Two years before his death in 1895, Frederick Douglass argued that white Americans gave no value to Black lives, and that the lynching campaign then raging in the former slave states was determined to, among other aims, resuscitate white supremacy and disenfranchise Black voters. In the twilight of his long life, Douglass, one of the greatest orators ever to rise from American soil, a man who understood the fragility of social progress, urged every audience he stood before to remember why the Civil War was fought and to find the moral courage to defend the hard-won gains of Reconstruction against the forces of tyranny, greed, pride, and racial fear. “We only ask,” said Douglass, “to be treated as well as you treat the late enemies of your national life.”

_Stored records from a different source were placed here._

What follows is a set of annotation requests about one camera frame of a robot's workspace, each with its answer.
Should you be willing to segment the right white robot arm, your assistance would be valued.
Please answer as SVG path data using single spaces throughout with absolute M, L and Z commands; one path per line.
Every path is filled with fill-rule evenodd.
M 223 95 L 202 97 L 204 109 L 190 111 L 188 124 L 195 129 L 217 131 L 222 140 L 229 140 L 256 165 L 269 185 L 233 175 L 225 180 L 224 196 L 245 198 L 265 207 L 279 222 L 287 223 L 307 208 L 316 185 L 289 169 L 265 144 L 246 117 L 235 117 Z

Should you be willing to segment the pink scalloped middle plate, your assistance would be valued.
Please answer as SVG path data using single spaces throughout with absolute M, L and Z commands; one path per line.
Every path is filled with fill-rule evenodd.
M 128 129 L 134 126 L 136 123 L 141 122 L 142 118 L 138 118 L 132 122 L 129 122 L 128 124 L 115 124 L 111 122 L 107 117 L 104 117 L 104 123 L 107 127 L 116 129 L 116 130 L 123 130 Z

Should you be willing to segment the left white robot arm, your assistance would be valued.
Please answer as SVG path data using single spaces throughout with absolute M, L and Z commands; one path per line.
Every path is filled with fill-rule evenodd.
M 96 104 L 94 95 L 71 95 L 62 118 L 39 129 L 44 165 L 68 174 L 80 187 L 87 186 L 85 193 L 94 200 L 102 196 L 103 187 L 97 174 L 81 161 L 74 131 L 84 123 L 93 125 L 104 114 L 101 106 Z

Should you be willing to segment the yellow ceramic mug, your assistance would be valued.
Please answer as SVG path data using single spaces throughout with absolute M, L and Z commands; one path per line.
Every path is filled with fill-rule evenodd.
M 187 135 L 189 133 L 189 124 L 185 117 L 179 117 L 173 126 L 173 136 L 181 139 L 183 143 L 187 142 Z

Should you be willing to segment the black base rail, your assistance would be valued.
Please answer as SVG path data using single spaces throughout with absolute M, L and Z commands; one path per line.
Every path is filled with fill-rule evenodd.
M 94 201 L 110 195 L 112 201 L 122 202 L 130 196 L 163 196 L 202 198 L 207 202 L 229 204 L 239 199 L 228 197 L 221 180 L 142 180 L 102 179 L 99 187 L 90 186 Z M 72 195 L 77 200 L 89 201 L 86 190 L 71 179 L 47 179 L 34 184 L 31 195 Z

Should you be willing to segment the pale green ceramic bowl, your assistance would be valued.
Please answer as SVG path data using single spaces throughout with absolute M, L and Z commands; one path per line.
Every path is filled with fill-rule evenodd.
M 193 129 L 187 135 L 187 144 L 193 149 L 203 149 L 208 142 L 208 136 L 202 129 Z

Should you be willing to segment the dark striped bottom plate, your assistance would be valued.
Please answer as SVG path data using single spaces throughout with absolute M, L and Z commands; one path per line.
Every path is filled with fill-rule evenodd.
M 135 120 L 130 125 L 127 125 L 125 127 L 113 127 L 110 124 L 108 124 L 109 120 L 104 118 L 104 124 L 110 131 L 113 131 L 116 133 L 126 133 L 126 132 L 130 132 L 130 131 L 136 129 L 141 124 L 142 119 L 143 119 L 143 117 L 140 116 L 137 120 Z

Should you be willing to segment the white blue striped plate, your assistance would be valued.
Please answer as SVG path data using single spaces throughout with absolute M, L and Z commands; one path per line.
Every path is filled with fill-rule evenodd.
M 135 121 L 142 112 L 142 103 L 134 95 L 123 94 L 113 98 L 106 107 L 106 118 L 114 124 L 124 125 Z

Prophet of Freedom by Frederick Douglass | Credit: Courtesy

Any reader of Yale historian David W. Blight’s Pulitzer Prize–winning biography, Frederick Douglass: Prophet of Freedom, will recognize the similarities and hear the echoes of the past in the present. Writing to a friend in 1874 Douglass described the moral atmosphere in Washington, D.C., as “rotten, full of avarice, duplicity, corruption, fawning and trickery of all kinds.” Blight’s work sharpens our understanding of Douglass’s life and influence on the nation, not only as a fiery abolitionist, but as a staunch defender of Reconstruction. Douglass’s fierce intelligence and moral courage were only one side of the man; for nearly half a century he shouldered burdens as the representative man of his race, and as the patriarch of a large extended family that was a source of joy, consternation, and heartbreak. 

As a biographer and scholar, Blight is equal to the complexity and stature of his subject. The extraordinary life Frederick Douglass lived, from its origin in bondage to its culmination as one of the most recognizable Americans of his era, was rooted in the soil of a progressive humanity, sustained by the ideals of freedom, dignity, and the rule of law.